Nectarines are super easy to work with. Their skins are so thin, you don't have to peel them if you don't want to. It's opposite with peaches, where the skin is thicker and the fuzziness can be off-putting to some tastes, so it's often easier to peel them. It's actually a snap to peel peaches: you blanch them (throw them in boiling water) for 20-30 seconds for ripe peaches, 1 minute for unripe peaches. Then you shock them in some ice water, and the skin will peel away in seconds.

Anyway, I didn't actually cook the nectarines since they were so ripe. I just chopped them up and stirred them into the cooked cherry filling, and then poured the whole thing into the pie shell.

Oh! And I should tell you how it tasted! Deeee-licious! The nectarines and cherries play off each other nicely. Though sweet, the nectarines are actually a little tangy in comparison. And this pie crust is light and flaky with a hint of sweetness. Just the right complement to the filling.

I do still get annoyed that no matter how beautifully I crimp the edges, they don't hold their shape as perfectly as I'd like when baked. I wonder if an all-shortening crust holds its shape better? This one is made with all butter (I often make crusts that are a combination), mostly because butter tastes so good. And I'm going to cut myself some slack. It's food, not architecture. The crust is substantial enough to hold up the filling on its own, once cut, and it tastes great. Props to the pie crust.

(For the record, here's an unbaked cherry pie I made previously. See how nicely crimped, before baking?)


Here's the pie crust recipe.

Pie Crust (and general pie how-to)
Makes dough for 1, double-crust, 9" pie

2 1/2 cups (10 5/8 ounces) flour
1/2 teaspoon salt
1 tablespoon sugar
8 ounces (2 sticks) cold, unsalted butter, cut into 1" cubes
6 to 8 tablespoons ice water

Combine flour, salt, and sugar in a large bowl. Cut in the butter. I do this by hand, though a pastry blender works, too. Try to use your fingertips, not your hands, as they will warm up the dough too much. The New School taught us to put the butter in the bowl, toss it with the flour so all the butter is coated, and then start working it into the dough. You want to end up with pea-sized pieces of butter.

Add about 4 tablespoons of ice water. You will probably need a little more, but it's easier to add it than to take it away if the dough gets too wet, so go slowly. Mix the dough by hand until it just holds together. The way to test it is to grab a small handful and squeeze it together. Rub your thumb across it. If it holds together, you have enough water; if it's still crumbly, add another tablespoon of water and toss together.

Divide the dough in half and wrap it in plastic. Form each half into a disc and refrigerate for 1 hour. (You can do this in advance.)
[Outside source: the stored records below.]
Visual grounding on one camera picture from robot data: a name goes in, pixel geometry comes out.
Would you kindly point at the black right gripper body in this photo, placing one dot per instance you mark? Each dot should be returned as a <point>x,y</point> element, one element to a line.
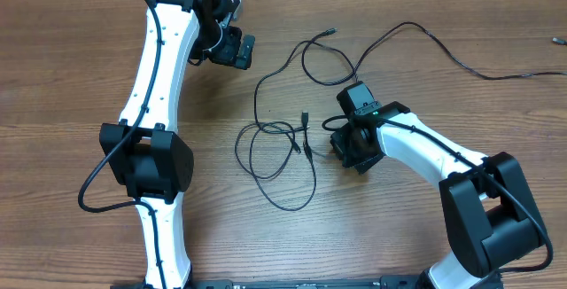
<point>346,143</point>

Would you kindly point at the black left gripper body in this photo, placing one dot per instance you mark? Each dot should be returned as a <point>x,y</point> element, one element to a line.
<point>226,51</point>

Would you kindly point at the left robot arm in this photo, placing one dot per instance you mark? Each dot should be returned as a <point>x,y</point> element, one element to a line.
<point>143,149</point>

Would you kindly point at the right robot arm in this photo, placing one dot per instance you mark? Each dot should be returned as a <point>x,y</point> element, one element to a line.
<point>490,215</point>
When you roll out the dough, it's easy to roll it between two pieces of parchment, waxed paper, or plastic wrap. This lets you get the dough fairly thin without using a lot of extra flour to prevent sticking.

Roll out one disc of dough and drape in pie pan. Gently push the dough into the corners of the pan. Fill with pie filling (cherry, apple, or really any fruit that would work in a baked pie). Roll out the second disc and gently drape it over the top. Trim the edges of both pieces of dough to about 1". Gently pinch them together and roll/fold them underneath each other, on top of the edge of the pie pan. Crimp the dough in whatever manner you prefer. I am lefty and I hold the knuckles of my left hand on the outside edge of the pie and the knuckle of my right index finger on the inside edge. I pinch the pie dough between my knuckles so that the right index knuckle meets the middle of my left 2nd and 3rd fingers. Make sense? That makes a little "v" shape, and then I move around the edge of the pie doing the other ridges, about 1/2" to 1" apart.

If desired, brush the pie crust with milk, cream, or egg (yolk, white, or the whole thing) and sprinkle with sanding sugar or demerara sugar. Cut a few vents in the pie to allow steam to escape. Place the pie on a foil-lined (for easy cleanup), rimmed cookie sheet. If you've ever had a pie ooze in your oven, you'll know it's not a fun cleaning job, and this makes it 1000x easier.

Bake at 350F for 1 hour or until crust is a nice, deep golden color. After 45 minutes of baking, check the pie. If the edges are getting too dark, drape them loosely with tinfoil.

The pie will do just fine in the fridge or at room temperature, covered, for a few days - if it lasts that long!